Those early analysts of the Constitution were no dummies. Looking at what they wrote often makes the charge that they didn’t forsee such and such a problem look kind of silly. Sometimes they forsaw, and just didn’t know what to do about it in the context of everything else.
“Those early analysts of the Constitution were no dummies.”
Unlike some of the current ones. All posters and commenters on this blog excepted.
The interesting thing is figuring out what would happen if Congress impeached Scooter Libby. Would that “cancel out” the pardon (requiring the sentence to be imposed) or would the order pose a problem there?
Let’s not be hasty to blame Cheney’s malevolent effect on the administration on the vice presidency itself. Cheney would have been just as bad if he had been chief of staff, defense secretary, or held some other vague position such as advisor to the President. It’s not the Vice Presidency that got us into Iraq and authorized torture. It’s the man who holds the position (among others).
Good point, Ron. It doesn’t seem like the Vice-Presidency has turned out to be dangerous (though maybe unnecessary). I guess it was more dangerous under the original scheme, wherein the office was filled by whoever came in second in the presidential election. But these days, yeah, it’s maybe even better that Cheney is occupying an office that gives him no real legal authority to do anything except preside over the Senate. (He should still be impeached though.)

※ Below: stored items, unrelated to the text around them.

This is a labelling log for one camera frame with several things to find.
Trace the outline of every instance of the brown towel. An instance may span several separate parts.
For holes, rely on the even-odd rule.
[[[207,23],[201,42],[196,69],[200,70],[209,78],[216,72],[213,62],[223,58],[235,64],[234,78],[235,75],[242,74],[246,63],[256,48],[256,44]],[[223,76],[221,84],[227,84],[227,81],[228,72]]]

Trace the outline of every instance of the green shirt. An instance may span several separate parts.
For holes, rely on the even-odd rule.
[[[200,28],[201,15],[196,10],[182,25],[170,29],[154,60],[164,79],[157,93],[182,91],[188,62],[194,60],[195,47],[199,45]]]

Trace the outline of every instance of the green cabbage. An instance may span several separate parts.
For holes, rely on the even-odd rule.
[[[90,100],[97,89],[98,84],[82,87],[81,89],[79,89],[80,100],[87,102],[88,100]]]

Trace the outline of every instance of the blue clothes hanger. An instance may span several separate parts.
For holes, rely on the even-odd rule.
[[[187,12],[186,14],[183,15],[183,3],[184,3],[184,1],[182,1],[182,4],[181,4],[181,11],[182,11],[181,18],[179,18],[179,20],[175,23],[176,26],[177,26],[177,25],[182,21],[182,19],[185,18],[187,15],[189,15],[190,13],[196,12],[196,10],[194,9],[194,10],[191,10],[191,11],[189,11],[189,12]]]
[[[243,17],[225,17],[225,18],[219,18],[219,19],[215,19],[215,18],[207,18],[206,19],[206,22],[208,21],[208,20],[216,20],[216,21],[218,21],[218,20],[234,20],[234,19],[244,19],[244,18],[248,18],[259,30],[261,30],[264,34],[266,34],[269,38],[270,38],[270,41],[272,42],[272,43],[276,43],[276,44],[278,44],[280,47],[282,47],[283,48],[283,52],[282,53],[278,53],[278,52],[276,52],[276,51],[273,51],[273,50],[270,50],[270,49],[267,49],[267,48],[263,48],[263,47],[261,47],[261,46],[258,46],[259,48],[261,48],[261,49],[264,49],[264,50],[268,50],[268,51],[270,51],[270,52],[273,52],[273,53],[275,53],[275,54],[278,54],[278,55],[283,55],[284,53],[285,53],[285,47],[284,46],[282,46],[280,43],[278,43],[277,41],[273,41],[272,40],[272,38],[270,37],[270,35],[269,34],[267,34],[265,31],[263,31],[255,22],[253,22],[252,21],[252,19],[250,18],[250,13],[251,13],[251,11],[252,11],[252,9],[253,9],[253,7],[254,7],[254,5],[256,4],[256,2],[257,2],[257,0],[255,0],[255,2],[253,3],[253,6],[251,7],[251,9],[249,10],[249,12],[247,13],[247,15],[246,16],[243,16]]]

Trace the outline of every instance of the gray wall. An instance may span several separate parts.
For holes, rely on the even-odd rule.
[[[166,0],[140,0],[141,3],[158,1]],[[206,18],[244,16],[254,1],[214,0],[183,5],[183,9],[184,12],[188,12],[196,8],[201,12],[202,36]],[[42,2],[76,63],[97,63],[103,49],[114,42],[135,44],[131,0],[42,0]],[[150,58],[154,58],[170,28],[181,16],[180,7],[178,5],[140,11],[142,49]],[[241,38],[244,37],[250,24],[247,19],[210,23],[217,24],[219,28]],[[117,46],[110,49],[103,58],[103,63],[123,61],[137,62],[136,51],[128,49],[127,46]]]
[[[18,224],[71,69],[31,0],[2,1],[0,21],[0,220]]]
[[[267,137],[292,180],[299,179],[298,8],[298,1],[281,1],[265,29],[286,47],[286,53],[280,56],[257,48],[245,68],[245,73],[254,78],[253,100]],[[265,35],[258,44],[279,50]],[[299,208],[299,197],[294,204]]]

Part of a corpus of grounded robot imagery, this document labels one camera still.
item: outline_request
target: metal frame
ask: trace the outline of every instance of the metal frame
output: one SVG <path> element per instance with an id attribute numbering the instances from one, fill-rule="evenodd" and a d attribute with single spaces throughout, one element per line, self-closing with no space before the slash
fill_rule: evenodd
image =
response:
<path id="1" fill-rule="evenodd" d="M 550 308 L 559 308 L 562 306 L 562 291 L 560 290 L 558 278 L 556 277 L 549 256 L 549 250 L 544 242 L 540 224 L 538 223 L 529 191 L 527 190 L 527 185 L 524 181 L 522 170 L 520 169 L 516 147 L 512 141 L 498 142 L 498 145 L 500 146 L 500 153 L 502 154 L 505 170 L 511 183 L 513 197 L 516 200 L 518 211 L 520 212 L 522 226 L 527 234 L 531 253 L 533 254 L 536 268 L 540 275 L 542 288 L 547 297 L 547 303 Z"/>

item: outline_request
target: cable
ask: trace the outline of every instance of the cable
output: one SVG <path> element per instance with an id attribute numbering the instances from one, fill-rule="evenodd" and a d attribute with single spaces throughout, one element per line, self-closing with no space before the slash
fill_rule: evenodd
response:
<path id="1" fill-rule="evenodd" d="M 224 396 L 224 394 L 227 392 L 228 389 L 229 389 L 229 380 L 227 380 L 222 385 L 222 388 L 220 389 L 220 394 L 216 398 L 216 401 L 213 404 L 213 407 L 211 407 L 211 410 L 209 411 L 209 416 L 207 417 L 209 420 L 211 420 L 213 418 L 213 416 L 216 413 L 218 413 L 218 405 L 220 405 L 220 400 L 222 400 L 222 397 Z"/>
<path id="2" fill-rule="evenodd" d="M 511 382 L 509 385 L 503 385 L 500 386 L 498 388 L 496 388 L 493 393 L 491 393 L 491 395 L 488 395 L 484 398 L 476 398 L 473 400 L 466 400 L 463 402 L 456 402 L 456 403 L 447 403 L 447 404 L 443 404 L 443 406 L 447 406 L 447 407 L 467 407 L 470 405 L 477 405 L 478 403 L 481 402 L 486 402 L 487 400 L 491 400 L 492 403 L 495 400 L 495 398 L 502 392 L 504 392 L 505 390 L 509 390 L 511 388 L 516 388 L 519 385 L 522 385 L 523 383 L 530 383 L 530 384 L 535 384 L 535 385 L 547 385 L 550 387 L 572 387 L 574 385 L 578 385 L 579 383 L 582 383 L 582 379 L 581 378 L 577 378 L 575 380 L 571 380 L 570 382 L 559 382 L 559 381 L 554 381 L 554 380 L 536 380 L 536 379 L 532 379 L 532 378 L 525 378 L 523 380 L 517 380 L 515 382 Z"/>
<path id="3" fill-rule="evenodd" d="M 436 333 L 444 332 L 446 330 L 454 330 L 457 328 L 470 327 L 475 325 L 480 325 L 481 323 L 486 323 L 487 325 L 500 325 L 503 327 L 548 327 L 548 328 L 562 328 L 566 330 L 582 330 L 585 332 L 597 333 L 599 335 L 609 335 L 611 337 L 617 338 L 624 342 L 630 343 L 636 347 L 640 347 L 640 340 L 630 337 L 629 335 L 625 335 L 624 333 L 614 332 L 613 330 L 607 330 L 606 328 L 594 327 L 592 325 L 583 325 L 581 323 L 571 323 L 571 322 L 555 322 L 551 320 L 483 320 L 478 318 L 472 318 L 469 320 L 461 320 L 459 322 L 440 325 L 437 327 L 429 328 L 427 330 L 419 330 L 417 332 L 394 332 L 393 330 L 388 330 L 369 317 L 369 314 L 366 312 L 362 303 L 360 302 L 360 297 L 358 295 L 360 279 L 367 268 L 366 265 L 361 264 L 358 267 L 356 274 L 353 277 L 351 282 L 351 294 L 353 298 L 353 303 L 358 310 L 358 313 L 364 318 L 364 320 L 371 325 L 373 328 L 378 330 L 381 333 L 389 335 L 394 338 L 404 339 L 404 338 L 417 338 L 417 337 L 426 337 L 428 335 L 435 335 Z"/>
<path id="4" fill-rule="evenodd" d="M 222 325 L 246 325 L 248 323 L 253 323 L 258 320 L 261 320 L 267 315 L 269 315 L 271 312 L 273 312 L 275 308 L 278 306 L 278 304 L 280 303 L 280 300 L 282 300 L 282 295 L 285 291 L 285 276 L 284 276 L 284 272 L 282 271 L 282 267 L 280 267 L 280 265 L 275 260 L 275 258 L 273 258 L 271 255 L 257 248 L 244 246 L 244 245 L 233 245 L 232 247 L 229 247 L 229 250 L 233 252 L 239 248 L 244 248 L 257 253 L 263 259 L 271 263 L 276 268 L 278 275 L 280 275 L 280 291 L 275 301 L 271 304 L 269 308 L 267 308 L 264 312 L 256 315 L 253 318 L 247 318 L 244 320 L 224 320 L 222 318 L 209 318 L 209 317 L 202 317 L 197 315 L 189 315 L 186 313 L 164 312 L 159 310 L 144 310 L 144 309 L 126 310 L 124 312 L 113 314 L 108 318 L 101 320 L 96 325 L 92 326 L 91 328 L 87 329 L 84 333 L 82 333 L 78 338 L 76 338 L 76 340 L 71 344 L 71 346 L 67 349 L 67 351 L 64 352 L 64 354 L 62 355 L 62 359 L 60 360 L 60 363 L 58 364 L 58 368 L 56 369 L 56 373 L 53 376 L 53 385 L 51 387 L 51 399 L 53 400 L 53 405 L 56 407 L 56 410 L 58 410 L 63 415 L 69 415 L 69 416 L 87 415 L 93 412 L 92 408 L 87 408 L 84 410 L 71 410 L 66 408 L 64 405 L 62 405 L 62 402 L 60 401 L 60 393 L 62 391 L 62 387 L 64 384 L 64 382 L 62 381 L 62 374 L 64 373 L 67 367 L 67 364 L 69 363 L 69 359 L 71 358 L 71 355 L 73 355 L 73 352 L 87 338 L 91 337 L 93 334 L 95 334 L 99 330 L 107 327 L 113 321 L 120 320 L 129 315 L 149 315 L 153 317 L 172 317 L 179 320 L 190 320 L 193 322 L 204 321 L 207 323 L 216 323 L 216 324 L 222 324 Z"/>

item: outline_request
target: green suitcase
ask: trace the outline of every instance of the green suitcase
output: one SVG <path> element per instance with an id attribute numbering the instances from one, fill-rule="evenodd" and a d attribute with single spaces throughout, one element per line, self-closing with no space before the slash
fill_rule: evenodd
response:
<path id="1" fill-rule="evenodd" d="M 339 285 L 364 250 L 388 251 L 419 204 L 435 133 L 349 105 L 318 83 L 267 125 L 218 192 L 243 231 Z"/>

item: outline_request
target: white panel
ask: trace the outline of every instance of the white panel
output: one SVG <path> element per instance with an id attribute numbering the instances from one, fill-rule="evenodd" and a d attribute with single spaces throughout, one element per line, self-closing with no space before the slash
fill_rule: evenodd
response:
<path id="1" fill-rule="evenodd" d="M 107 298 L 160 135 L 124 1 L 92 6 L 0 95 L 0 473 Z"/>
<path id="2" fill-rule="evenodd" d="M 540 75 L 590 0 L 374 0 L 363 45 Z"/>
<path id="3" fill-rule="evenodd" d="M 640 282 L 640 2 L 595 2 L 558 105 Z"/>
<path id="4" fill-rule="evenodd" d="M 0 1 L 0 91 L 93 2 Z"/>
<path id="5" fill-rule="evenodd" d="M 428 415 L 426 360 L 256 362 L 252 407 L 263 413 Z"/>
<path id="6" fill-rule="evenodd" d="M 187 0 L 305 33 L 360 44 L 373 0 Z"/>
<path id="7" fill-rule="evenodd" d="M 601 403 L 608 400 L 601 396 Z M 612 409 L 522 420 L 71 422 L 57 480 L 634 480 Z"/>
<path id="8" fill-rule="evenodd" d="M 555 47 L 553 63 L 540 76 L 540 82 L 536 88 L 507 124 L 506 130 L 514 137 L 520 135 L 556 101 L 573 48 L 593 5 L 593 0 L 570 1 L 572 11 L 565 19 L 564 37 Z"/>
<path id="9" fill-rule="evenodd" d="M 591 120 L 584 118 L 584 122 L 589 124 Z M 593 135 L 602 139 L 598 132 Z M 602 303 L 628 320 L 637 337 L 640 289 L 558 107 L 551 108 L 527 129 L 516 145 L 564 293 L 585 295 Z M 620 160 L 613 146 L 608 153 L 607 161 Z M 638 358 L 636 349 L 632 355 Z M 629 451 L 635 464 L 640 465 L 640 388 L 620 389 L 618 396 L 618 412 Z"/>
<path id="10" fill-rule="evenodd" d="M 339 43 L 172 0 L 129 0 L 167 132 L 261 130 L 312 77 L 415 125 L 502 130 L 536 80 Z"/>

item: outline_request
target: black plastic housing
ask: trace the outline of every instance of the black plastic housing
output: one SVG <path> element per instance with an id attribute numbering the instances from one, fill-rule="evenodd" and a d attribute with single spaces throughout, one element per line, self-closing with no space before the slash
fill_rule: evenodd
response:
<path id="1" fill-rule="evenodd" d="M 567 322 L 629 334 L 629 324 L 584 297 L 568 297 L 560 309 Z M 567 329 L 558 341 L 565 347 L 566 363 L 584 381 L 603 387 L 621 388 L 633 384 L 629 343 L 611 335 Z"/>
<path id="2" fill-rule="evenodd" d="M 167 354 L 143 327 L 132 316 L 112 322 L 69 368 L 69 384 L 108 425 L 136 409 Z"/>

Hilzoy, there you go again, quoting the founders. Bush doesn’t have time to read! And anyway, there’s the Unitary Executive Theory!
(Seriously, thanks for the quotations. Very helpful.)
Ron, you make a good point. Cheney is really the embodiment of the Peter Principle… as written by the Devil or something. Everything bad Cheney has done, and it’s a long list, has been with Bush’s implicit or explicit approval. Sad that Bush would seek to be POTUS when he evidently has so little interest in actually doing the job.
“The interesting thing is figuring out what would happen if Congress impeached Scooter Libby. Would that ‘cancel out’ the pardon (requiring the sentence to be imposed) or would the order pose a problem there?”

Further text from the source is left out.